The task. The required result is an exact copy of the lines from the one containing "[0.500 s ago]" to the last line of the records, both ends included, without pictures.

Data for this task.
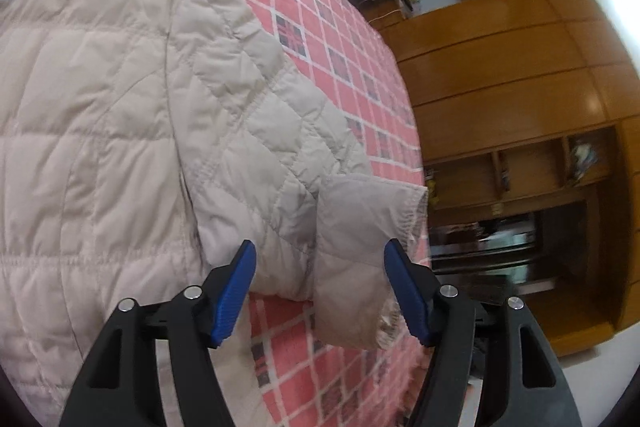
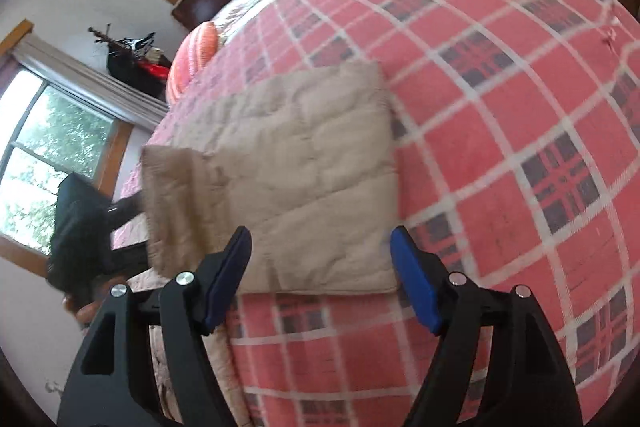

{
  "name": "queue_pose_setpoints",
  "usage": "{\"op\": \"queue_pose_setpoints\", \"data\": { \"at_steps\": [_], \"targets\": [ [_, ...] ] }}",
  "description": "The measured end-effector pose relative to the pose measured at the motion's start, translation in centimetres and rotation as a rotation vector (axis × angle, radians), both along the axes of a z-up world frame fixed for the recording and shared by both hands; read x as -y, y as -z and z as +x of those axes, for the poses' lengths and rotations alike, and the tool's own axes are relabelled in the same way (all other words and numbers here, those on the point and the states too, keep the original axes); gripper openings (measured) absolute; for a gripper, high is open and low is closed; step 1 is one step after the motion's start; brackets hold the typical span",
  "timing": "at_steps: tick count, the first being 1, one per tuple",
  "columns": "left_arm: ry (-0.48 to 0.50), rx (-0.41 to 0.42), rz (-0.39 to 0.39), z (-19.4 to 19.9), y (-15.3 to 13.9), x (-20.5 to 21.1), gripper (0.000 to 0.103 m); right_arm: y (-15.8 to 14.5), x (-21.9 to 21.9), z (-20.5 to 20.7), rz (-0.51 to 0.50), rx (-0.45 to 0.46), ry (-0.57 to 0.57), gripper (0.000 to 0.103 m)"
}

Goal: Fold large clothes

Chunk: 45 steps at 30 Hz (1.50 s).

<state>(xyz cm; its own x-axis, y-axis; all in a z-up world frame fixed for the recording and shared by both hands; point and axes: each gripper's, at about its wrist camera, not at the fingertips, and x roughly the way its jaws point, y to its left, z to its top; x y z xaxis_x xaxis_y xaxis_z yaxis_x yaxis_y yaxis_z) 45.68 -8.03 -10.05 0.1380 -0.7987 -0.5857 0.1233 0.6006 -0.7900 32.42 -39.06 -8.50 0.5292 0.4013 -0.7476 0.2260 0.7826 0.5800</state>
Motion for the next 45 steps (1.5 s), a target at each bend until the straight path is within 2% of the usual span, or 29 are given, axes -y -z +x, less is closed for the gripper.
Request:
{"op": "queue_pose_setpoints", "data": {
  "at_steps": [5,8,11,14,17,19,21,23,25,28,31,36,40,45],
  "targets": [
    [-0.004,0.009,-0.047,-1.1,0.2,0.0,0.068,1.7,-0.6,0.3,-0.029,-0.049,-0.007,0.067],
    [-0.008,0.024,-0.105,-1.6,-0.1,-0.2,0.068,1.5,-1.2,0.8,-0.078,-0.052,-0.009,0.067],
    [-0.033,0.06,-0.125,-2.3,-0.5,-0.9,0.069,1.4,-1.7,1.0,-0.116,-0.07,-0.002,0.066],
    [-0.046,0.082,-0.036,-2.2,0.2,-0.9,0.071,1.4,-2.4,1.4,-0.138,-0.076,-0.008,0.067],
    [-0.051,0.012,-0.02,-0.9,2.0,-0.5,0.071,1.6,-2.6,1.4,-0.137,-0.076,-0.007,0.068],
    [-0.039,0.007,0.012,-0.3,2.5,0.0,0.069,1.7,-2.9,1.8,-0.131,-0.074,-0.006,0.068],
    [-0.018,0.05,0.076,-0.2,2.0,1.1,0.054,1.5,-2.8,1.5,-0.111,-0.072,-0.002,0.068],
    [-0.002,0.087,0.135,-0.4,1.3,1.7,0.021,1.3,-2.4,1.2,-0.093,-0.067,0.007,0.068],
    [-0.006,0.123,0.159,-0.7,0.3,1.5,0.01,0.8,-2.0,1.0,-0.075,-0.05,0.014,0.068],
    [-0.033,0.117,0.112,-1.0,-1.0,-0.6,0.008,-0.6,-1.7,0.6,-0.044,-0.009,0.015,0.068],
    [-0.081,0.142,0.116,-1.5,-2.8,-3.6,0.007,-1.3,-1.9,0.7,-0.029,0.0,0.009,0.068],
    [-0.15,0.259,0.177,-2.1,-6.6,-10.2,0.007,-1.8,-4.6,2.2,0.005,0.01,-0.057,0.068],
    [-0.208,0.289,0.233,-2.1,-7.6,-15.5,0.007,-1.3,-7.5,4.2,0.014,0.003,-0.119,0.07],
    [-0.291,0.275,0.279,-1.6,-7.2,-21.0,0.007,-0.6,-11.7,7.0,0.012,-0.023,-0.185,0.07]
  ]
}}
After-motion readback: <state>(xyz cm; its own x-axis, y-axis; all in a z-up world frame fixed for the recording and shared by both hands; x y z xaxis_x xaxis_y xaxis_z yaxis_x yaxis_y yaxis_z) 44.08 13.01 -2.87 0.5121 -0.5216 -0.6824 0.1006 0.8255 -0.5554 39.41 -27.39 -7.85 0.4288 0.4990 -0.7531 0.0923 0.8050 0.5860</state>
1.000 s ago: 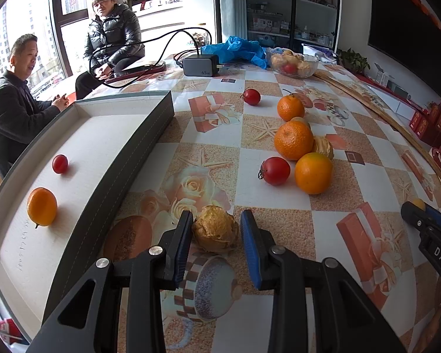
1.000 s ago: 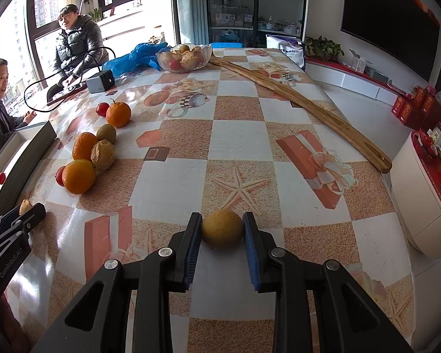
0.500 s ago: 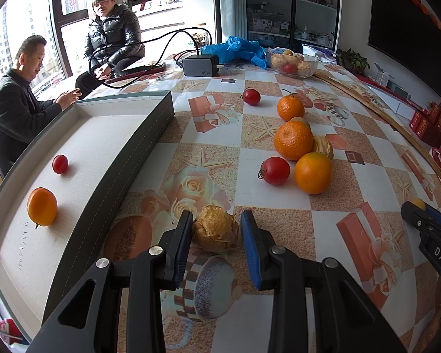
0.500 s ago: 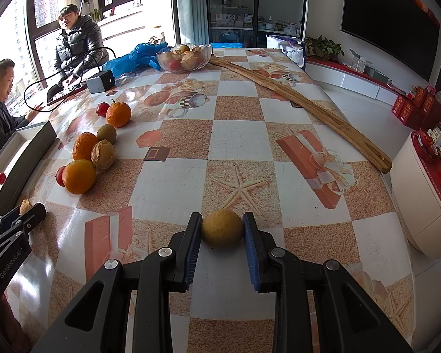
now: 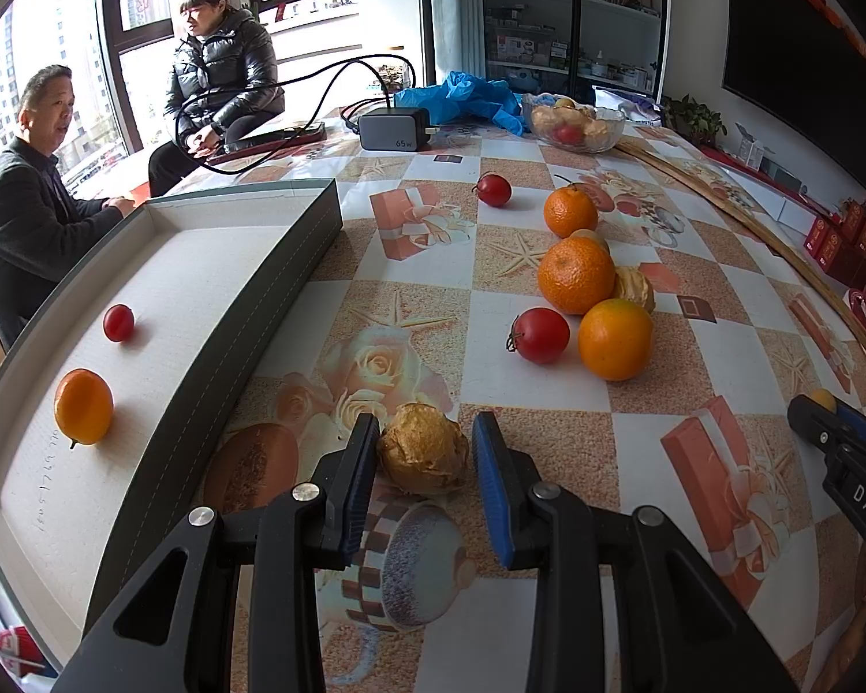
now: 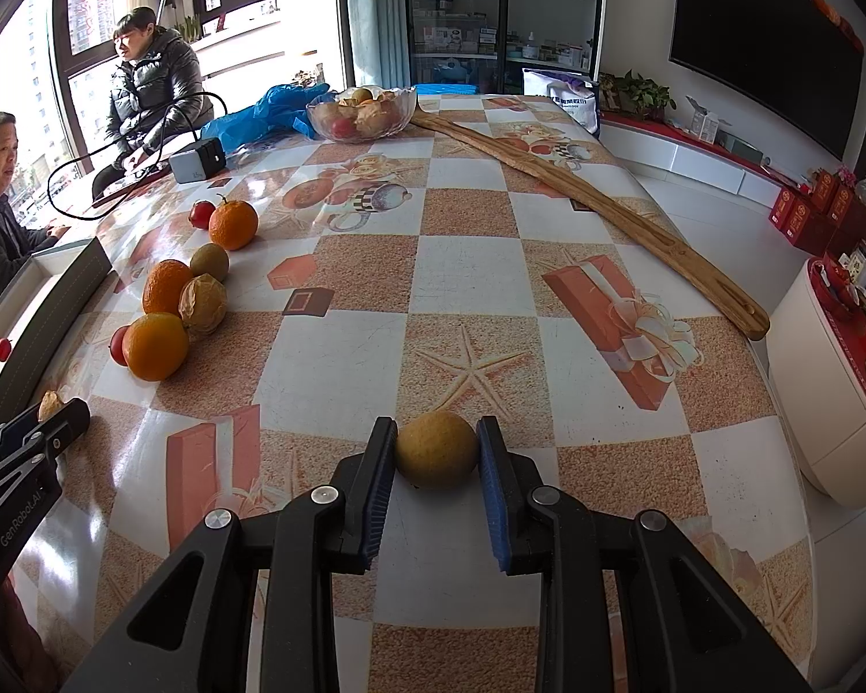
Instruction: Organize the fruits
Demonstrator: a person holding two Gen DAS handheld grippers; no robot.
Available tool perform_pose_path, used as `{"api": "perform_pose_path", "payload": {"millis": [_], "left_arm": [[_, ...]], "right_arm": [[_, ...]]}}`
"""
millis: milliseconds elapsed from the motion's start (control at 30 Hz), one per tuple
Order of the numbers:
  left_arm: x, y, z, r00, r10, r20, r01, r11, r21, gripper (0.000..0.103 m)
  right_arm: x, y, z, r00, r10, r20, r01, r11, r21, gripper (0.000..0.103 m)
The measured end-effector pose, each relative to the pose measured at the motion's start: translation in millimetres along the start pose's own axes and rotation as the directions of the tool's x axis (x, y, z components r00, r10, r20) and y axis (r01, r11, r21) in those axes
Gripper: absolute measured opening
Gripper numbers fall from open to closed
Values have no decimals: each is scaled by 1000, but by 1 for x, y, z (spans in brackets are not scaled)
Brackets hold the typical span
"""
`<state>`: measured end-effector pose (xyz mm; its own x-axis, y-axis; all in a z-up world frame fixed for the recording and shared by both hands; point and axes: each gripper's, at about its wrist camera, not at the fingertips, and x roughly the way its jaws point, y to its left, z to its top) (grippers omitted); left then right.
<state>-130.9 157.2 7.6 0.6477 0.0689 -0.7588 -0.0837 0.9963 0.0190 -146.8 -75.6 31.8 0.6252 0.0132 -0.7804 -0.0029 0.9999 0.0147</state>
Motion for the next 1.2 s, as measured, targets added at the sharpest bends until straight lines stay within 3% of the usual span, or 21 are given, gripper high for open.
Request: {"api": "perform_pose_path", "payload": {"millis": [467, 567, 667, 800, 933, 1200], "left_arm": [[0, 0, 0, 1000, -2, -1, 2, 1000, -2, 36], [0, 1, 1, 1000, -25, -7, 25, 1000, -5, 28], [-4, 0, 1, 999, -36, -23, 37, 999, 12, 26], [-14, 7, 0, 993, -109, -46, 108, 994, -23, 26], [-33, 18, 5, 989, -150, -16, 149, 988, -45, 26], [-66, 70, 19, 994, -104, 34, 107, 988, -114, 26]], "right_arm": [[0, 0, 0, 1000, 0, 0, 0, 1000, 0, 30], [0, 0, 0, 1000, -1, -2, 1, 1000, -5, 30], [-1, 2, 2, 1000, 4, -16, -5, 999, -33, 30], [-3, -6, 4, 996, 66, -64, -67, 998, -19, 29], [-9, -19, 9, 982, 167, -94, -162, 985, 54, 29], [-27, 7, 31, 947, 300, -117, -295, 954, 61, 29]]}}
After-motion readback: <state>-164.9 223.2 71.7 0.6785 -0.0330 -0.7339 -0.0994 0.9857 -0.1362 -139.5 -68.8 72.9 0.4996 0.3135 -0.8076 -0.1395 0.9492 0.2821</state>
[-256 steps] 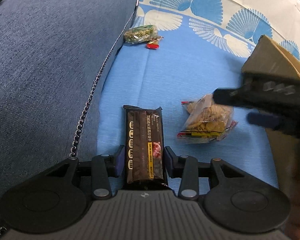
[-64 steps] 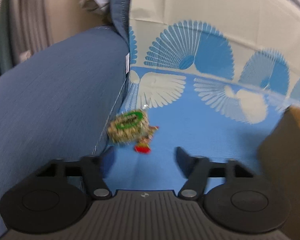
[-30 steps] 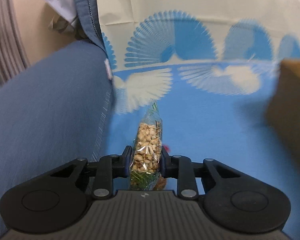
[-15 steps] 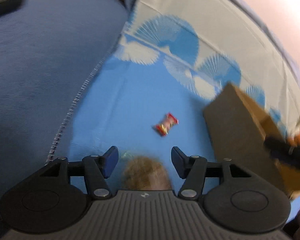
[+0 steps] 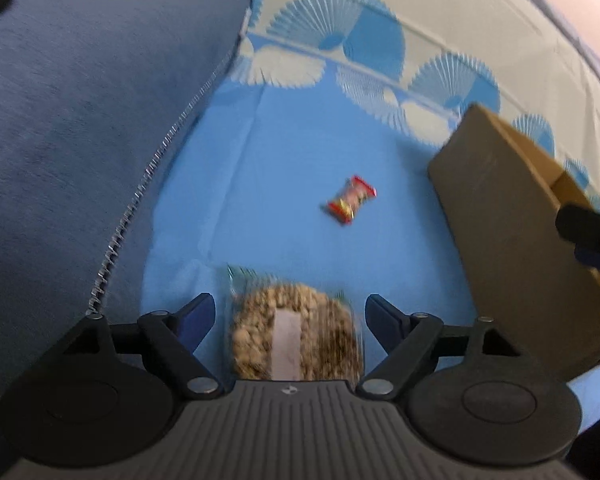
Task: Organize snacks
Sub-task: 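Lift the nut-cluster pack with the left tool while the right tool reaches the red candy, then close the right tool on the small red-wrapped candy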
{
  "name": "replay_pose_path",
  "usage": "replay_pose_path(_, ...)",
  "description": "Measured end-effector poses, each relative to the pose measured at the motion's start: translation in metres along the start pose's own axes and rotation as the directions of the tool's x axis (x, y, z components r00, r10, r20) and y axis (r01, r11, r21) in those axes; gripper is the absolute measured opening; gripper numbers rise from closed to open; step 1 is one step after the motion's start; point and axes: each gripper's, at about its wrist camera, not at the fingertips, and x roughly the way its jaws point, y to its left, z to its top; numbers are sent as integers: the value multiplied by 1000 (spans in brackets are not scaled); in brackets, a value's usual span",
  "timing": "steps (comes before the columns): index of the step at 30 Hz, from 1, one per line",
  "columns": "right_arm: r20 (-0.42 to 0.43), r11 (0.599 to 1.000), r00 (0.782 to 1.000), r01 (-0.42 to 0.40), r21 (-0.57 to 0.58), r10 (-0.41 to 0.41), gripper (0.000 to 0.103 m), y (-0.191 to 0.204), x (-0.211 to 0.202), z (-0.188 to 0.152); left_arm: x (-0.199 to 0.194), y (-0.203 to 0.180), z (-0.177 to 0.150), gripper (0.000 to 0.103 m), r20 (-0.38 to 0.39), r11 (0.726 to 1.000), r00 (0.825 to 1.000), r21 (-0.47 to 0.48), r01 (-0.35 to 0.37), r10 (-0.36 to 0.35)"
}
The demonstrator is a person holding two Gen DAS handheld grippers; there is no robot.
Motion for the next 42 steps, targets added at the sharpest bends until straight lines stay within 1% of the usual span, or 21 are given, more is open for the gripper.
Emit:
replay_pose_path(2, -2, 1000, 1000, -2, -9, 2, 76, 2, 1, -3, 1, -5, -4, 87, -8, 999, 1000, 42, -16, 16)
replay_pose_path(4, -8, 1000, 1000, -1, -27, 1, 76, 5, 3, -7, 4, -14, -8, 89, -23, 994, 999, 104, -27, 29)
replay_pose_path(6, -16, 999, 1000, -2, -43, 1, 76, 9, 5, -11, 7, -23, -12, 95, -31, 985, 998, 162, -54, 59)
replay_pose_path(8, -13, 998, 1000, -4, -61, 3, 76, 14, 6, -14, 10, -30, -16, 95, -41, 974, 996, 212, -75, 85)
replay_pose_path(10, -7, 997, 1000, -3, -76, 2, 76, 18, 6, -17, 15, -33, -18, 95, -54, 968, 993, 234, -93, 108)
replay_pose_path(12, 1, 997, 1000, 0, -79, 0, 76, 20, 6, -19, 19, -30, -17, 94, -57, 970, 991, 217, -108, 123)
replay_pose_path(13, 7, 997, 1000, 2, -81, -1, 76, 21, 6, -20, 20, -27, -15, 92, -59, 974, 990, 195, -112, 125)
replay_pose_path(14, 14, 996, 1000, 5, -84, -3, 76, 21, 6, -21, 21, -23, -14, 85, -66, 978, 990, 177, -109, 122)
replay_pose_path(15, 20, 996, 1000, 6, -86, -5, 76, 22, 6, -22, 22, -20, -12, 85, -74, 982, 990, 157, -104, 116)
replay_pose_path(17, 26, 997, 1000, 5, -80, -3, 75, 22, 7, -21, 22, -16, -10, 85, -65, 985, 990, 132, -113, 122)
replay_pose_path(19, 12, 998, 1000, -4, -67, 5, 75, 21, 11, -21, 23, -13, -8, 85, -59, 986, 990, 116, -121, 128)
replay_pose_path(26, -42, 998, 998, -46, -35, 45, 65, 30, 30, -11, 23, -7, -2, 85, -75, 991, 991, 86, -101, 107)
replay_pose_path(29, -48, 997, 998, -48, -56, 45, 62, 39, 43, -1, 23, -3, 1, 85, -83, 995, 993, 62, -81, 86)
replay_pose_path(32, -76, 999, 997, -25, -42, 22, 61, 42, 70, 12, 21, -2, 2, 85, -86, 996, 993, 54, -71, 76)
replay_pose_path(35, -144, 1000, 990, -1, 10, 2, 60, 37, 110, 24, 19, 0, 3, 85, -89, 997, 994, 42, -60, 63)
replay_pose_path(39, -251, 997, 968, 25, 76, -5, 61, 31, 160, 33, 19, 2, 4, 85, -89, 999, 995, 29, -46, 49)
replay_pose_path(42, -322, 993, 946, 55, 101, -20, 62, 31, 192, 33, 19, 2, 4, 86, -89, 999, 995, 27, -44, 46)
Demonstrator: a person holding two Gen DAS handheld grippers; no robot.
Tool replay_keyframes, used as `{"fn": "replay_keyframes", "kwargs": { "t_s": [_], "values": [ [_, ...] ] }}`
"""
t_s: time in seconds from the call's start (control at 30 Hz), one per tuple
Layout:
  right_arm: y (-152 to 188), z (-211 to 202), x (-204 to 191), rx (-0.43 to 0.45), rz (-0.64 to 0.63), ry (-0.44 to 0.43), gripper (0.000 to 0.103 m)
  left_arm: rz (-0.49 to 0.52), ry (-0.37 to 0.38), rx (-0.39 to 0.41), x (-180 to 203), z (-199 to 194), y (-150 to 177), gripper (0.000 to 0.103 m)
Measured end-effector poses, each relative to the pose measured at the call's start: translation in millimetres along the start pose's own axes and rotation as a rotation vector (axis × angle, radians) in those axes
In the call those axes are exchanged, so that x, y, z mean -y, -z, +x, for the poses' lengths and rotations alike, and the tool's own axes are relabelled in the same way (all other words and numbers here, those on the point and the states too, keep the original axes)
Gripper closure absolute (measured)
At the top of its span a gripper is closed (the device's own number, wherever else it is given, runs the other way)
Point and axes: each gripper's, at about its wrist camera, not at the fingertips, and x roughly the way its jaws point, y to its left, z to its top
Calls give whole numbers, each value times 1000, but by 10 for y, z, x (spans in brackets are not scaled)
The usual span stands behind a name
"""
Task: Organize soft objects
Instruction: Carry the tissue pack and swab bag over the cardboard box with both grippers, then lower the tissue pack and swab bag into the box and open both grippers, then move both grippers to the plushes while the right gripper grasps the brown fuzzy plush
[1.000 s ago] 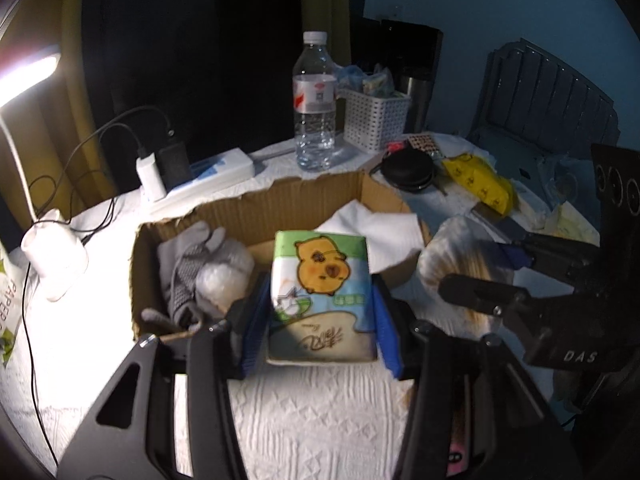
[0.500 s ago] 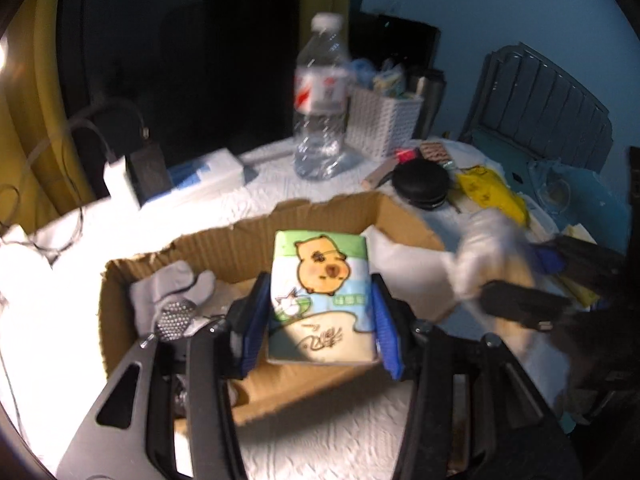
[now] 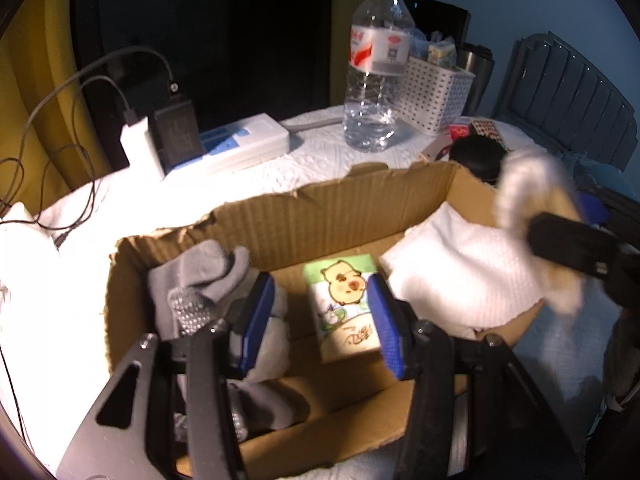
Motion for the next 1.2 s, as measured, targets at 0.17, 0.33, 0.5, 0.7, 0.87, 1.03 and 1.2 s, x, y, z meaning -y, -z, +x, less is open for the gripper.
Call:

Answer space.
[0.500 s ago] 
[now] 
Motion for the next 1.2 s, as measured, targets at 0.17, 0.33, 0.5, 0.7, 0.87, 1.03 and 1.2 s, x, y, z meaning -y, -z, +x, less is open for the gripper.
Call:

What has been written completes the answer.